What is required —
Return every line of the entries that includes the word "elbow".

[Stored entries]

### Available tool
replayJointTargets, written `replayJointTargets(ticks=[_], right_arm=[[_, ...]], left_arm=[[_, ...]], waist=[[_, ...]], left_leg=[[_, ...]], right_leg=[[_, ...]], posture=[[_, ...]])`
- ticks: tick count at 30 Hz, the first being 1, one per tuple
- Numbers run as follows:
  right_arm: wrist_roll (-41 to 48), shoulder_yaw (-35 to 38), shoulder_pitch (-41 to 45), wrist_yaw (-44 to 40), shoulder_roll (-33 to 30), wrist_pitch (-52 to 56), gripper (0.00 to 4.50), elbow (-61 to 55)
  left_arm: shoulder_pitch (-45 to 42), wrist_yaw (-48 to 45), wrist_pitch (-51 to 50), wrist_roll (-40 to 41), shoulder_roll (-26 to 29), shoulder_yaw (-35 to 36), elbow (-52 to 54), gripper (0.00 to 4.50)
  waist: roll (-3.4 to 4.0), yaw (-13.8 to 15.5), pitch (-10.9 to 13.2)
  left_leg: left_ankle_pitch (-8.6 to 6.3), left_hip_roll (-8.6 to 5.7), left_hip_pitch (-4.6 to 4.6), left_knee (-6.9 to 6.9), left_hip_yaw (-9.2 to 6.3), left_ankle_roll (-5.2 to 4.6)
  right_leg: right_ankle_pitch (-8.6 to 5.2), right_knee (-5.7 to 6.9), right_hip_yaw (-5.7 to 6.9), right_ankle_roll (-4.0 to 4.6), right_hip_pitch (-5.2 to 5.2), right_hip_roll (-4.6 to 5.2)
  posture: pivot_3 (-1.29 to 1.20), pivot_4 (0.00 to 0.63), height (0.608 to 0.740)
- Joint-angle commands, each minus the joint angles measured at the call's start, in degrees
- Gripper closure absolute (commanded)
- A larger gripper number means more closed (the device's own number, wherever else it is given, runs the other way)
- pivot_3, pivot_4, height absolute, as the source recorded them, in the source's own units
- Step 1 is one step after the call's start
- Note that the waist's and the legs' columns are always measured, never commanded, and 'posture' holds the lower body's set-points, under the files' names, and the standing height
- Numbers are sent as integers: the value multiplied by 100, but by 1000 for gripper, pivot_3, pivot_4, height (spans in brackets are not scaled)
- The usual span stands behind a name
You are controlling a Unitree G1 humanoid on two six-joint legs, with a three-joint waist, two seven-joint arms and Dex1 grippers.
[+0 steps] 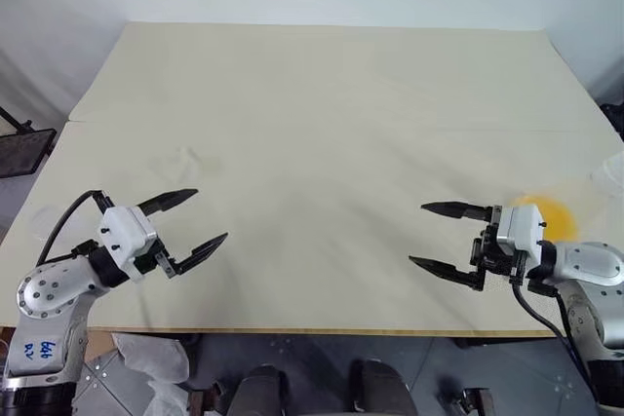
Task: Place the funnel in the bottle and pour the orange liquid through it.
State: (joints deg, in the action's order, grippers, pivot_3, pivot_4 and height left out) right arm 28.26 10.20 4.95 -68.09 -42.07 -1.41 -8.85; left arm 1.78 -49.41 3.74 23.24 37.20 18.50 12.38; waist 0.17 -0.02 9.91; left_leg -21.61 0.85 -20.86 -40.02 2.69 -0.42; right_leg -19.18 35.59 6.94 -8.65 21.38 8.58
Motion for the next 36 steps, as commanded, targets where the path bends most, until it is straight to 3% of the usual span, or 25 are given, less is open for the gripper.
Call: replayJointTargets(ticks=[1,8,14,18,23,36], right_arm=[[44,63,73,87,81,-97,24,-60],[63,-211,435,229,387,3,24,-27],[55,-461,691,277,632,52,24,-20],[41,-751,1149,219,907,27,24,152],[36,-930,1469,153,1118,-3,24,294],[31,-1308,1879,-9,1540,5,24,491]], left_arm=[[-98,169,-86,280,-52,189,229,0],[-3,344,-789,1525,-119,889,668,0],[148,851,-1185,2078,-117,1581,1108,0],[561,847,-1459,2517,160,2755,895,0],[1215,601,-1420,2449,172,3586,639,0],[3247,439,-1229,2605,-1099,4514,865,0]], waist=[[0,3,0],[-4,-23,2],[-4,-11,2],[-9,-40,5],[-6,-38,7],[-14,-20,8]], left_leg=[[0,0,0,-1,0,0],[0,1,-1,-2,-5,0],[0,2,1,-2,-8,0],[0,2,0,-3,-10,0],[0,2,1,-2,-8,1],[-1,3,-2,-2,-8,1]], right_leg=[[0,0,0,0,-1,0],[0,2,0,0,-1,1],[0,3,-1,0,-2,3],[0,2,1,0,-2,1],[0,2,0,0,-2,0],[0,-6,-2,1,-2,0]], posture=[[0,150,740],[0,150,740],[0,150,740],[0,150,740],[0,150,740],[0,150,740]])
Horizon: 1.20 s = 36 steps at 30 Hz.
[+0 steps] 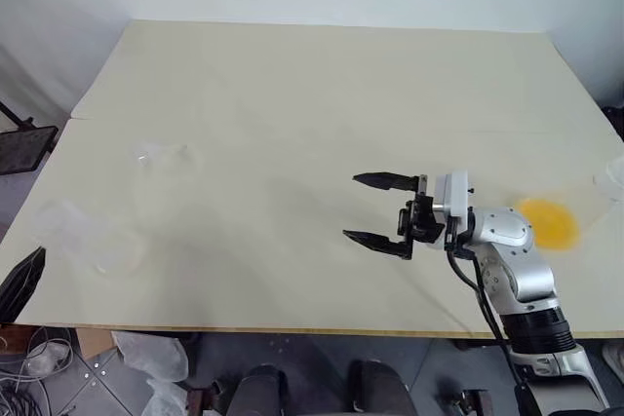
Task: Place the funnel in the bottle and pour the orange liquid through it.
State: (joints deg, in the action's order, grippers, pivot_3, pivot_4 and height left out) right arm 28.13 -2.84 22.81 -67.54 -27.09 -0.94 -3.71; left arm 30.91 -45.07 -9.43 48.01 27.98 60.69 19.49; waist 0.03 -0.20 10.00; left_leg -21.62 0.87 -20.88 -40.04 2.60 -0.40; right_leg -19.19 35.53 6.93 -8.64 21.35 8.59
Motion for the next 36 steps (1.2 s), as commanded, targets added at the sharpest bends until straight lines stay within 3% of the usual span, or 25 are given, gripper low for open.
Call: replayJointTargets(ticks=[1,12,20,28,34,36], right_arm=[[36,-22,114,-85,58,-49,24,7],[-65,-105,235,-235,122,-141,24,171],[-39,-45,243,-167,95,2,24,55],[-7,-57,71,-36,89,159,24,-264],[-25,1,-105,176,82,205,24,-438],[-27,5,-150,234,81,209,0,-488]], left_arm=[[430,23,109,141,-273,308,167,0],[556,-121,635,-276,-686,-187,-264,0],[-39,844,-70,-22,-340,-769,403,0],[-840,1369,-540,-392,327,-1245,1,0],[-1262,1440,-671,-575,519,-1490,-264,0],[-1379,1524,-667,-745,586,-1517,-401,396]], waist=[[0,-3,0],[-3,4,1],[-9,-5,-2],[-8,-7,-2],[-10,-10,-3],[-9,-15,-2]], left_leg=[[0,0,1,0,2,-1],[-3,0,1,0,6,-4],[-3,3,2,-2,3,-4],[-3,1,5,-1,3,-3],[-3,-3,4,-1,3,-3],[-3,-2,4,0,5,-3]], right_leg=[[0,0,-2,0,0,0],[-1,-1,-3,1,1,0],[0,3,-5,1,1,1],[0,8,-4,1,1,-2],[0,9,-2,1,2,-2],[0,8,-3,1,2,-1]], posture=[[0,150,740],[0,150,740],[0,150,740],[0,150,740],[0,150,740],[0,150,740]])
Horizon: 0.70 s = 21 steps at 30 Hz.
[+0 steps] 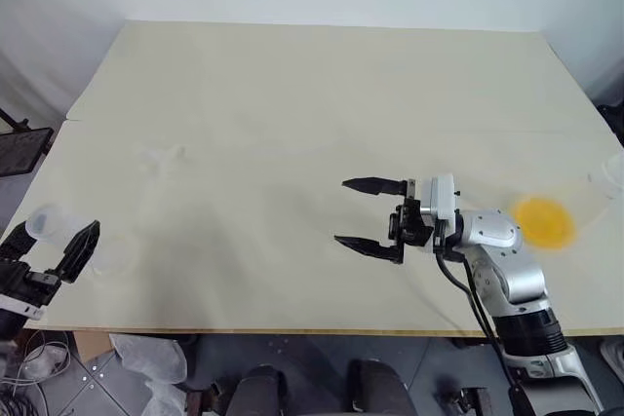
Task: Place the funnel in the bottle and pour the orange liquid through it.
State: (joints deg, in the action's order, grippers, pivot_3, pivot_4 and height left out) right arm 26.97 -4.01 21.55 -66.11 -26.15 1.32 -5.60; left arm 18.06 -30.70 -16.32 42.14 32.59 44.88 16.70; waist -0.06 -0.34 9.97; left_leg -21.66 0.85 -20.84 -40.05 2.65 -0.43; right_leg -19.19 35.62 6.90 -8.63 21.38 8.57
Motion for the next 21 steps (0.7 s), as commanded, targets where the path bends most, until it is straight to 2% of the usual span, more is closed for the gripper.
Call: replayJointTargets(ticks=[1,6,7,10,13,18,21], right_arm=[[89,122,-39,113,-15,-17,0,-315],[74,140,-119,208,-21,-54,0,-356],[56,161,-156,243,-34,-74,0,-368],[38,308,-289,323,-171,-93,0,-433],[-14,598,-536,472,-403,-125,0,-494],[-117,1239,-1367,877,-684,-195,0,-733],[-136,1534,-1923,1143,-744,-182,0,-1085]], left_arm=[[-138,118,10,-197,145,64,-168,592],[-263,-36,-76,-82,229,77,-152,2132],[-336,-93,-80,-25,268,56,-97,2220],[-587,-463,-240,382,402,-133,293,2220],[-1178,-661,-497,328,815,-759,494,2220],[-3500,-1121,-1051,38,1101,-2712,57,2220],[-4935,-1515,-1181,-571,748,-3994,-756,2220]], waist=[[1,2,0],[0,6,0],[0,8,0],[-1,39,0],[0,82,0],[-1,183,0],[3,143,-1]], left_leg=[[0,0,0,0,0,0],[0,0,0,-1,0,1],[0,0,0,0,0,1],[0,0,-2,-2,-6,1],[0,-6,-10,-7,-20,0],[0,-14,-16,-10,-34,0],[0,-21,-13,2,-17,0]], right_leg=[[0,0,0,0,0,0],[0,1,-1,0,0,0],[0,1,0,0,0,0],[0,2,2,0,-1,1],[0,2,0,0,-2,5],[0,6,5,0,-4,2],[1,7,6,-1,4,2]], posture=[[0,150,740],[0,150,740],[0,150,740],[0,150,740],[0,150,740],[0,150,740],[0,150,740]])
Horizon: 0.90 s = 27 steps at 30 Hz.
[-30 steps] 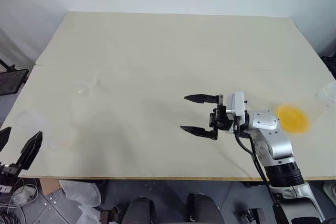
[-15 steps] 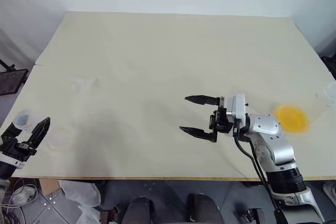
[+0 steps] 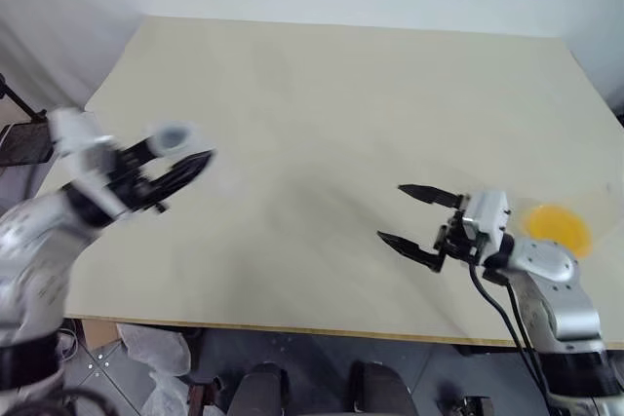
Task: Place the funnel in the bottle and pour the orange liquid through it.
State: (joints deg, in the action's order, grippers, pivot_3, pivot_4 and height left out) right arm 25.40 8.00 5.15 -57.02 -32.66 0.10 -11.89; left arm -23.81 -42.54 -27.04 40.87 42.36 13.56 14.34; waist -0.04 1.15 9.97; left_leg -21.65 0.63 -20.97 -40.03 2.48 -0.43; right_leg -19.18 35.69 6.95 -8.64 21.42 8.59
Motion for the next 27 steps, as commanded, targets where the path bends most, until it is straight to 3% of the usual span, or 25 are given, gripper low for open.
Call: replayJointTargets(ticks=[1,5,9,15,20,27], right_arm=[[18,373,-387,304,-99,-52,0,-536],[-39,655,-1045,786,-29,3,0,-1173],[-79,820,-1457,1202,45,54,0,-1653],[-131,912,-1718,1561,78,68,0,-1998],[-128,849,-1658,1671,47,108,0,-2027],[-116,791,-1629,1710,39,125,0,-2026]], left_arm=[[-1023,-442,-112,-545,-337,-1081,-720,2220],[-2317,-1104,593,-1346,-1424,-2124,-2405,2220],[-2990,-1311,1459,-2019,-2105,-2430,-3810,2220],[-3383,-1577,2396,-2590,-2586,-2520,-4780,2220],[-3439,-1931,2543,-2613,-2800,-2416,-5094,2220],[-3403,-2110,2256,-2541,-2838,-2211,-4996,41]], waist=[[1,-30,0],[0,-73,2],[-3,-119,3],[-4,-87,4],[-4,-12,4],[-4,10,4]], left_leg=[[0,1,-1,0,18,0],[1,10,-6,-1,53,1],[1,13,-7,-5,70,2],[2,14,-9,-11,69,0],[2,11,-11,-12,68,0],[2,12,-11,-12,68,0]], right_leg=[[0,3,5,0,2,-2],[0,3,25,-1,8,-5],[0,-5,23,-1,9,-5],[0,-2,23,-1,11,-3],[0,-3,24,-2,10,-1],[0,-3,24,-2,10,-1]], posture=[[0,150,740],[0,150,740],[0,150,740],[0,150,740],[0,150,740],[0,150,740]])
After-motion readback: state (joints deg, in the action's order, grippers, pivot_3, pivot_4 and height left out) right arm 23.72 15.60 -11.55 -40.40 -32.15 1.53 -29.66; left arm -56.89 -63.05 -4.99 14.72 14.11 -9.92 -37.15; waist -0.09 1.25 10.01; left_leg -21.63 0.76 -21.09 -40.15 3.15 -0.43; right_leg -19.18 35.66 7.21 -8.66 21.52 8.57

Answer for the task —
  right_arm: wrist_roll (-41 to 48), shoulder_yaw (-35 to 38), shoulder_pitch (-41 to 45), wrist_yaw (-44 to 40), shoulder_roll (-33 to 30), wrist_pitch (-52 to 56), gripper (0.00 to 4.50), elbow (-61 to 55)
  left_arm: shoulder_pitch (-45 to 42), wrist_yaw (-48 to 45), wrist_pitch (-51 to 50), wrist_roll (-40 to 41), shoulder_roll (-26 to 29), shoulder_yaw (-35 to 36), elbow (-52 to 54), gripper (0.00 to 4.50)

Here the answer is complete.